Le ministère de la Défense a confirmé qu’aucun projet n’est actuellement prévu pour équiper directement les porte-avions de la Royal Navy d’armes laser défensives, malgré des investissements importants dans les systèmes à énergie dirigée destinés à la flotte dans son ensemble.

Dans une réponse écrite au Parlement, Lord Coaker a indiqué que les porte-avions de la classe Queen Elizabeth ont été conçus avec une grande capacité d’adaptation, « permettant des mises à niveau des capacités tout au long de leur cycle de vie ». Il a ajouté que cette flexibilité « garantit que la Royal Navy peut intégrer les technologies émergentes et conserver son avantage opérationnel », sans toutefois annoncer de projets concrets d’installation de systèmes laser sur ces navires.

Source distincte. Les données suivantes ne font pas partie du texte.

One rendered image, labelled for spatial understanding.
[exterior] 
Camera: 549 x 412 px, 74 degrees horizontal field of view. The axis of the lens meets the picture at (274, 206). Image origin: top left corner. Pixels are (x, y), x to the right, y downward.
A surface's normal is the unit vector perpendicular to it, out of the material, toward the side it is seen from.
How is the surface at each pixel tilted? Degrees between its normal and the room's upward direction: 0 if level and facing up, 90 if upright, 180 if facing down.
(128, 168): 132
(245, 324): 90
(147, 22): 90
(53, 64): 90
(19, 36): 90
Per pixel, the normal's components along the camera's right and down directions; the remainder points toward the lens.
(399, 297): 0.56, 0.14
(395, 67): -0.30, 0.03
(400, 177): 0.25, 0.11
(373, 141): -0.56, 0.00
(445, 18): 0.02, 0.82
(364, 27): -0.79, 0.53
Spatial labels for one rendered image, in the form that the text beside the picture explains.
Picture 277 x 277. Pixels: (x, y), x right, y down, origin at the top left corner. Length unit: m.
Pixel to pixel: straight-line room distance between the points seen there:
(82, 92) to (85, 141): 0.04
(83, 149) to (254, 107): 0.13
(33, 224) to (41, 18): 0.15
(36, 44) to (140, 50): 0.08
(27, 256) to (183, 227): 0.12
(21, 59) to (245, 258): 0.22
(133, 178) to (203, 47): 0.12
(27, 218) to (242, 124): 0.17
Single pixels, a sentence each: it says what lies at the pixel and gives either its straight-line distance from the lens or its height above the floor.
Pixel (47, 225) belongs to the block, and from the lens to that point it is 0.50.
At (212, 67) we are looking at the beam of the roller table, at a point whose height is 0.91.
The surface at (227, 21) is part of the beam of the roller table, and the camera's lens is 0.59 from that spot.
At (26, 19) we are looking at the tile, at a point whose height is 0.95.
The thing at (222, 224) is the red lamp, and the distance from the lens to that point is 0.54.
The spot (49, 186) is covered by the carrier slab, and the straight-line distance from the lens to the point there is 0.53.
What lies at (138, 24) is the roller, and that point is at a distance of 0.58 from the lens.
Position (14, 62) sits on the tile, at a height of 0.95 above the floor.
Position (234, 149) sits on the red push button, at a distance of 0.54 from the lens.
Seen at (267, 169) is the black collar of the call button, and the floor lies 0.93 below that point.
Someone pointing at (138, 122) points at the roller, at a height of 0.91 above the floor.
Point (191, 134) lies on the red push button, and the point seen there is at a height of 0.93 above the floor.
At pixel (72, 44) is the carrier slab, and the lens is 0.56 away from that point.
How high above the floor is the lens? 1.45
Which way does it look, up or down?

Le ministre a plutôt souligné l’approche plus large de la Royal Navy en matière de défense stratifiée au sein du Carrier Strike Group. Il a confirmé qu’« un contrat de 316 millions de livres a été attribué pour la livraison du système d’arme laser avancé DragonFire à partir de 2027 », ce système devant renforcer les destroyers de type 45 opérant aux côtés des porte-avions.

Lord Coaker a souligné que la Royal Navy « reste engagée à constituer une masse de combat tout en restant à la pointe de l’innovation », insistant sur le fait que DragonFire « opérera aux côtés des porte-avions Queen Elizabeth au sein du Carrier Strike Group, améliorant la défense en profondeur et préparant la flotte à faire face aux menaces évolutives ».